▸ Exercise prompt: Quote each line of the material verbatim, without the pictures.

..........

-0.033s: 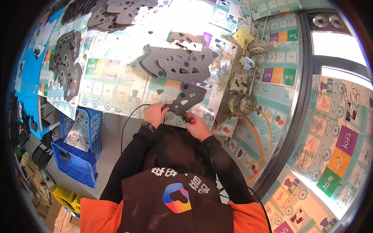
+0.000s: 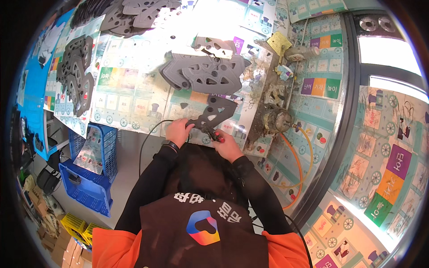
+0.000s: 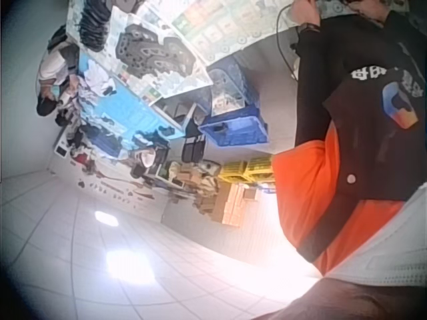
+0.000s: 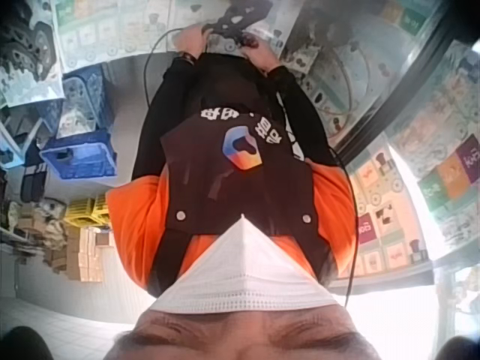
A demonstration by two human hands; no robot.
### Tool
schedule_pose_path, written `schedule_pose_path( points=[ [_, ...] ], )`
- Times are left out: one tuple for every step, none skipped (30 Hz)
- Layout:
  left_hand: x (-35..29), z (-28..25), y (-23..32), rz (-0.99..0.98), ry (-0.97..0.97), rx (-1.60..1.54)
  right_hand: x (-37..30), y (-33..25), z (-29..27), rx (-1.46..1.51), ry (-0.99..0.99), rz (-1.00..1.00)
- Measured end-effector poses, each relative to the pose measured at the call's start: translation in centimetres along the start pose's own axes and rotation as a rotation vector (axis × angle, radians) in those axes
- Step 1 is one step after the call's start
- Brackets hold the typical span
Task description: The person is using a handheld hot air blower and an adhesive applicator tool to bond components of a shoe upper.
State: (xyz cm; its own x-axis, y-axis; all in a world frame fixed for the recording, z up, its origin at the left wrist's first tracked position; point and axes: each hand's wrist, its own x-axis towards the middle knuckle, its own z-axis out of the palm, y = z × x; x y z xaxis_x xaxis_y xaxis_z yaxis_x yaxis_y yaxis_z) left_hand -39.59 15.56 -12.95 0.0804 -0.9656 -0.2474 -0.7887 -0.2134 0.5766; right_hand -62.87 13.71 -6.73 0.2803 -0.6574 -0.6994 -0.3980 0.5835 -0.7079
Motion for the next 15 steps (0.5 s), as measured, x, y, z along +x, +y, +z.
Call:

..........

▸ Answer to this exercise:
-0.033s: 
+0.000s: 
+0.000s: 
+0.000s: 
A demonstration by two human hands; no robot.
### Tool
schedule_pose_path, written `schedule_pose_path( points=[ [_, ...] ], )`
- Times are left out: one tuple for every step, none skipped (30 Hz)
- Layout:
  left_hand: x (-35..29), z (-28..25), y (-23..32), rz (-0.99..0.98), ry (-0.97..0.97), rx (-1.60..1.54)
  right_hand: x (-37..30), y (-33..25), z (-29..27), rx (-1.46..1.51), ry (-0.99..0.99), rz (-1.00..1.00)
- Measured end-effector poses, each relative to the pose measured at the call's start: translation in centimetres along the start pose's own axes and rotation as a rotation vector (axis × angle, radians) in those axes
- Step 1 is one step after the call's start
- Brackets hold the typical span
Task description: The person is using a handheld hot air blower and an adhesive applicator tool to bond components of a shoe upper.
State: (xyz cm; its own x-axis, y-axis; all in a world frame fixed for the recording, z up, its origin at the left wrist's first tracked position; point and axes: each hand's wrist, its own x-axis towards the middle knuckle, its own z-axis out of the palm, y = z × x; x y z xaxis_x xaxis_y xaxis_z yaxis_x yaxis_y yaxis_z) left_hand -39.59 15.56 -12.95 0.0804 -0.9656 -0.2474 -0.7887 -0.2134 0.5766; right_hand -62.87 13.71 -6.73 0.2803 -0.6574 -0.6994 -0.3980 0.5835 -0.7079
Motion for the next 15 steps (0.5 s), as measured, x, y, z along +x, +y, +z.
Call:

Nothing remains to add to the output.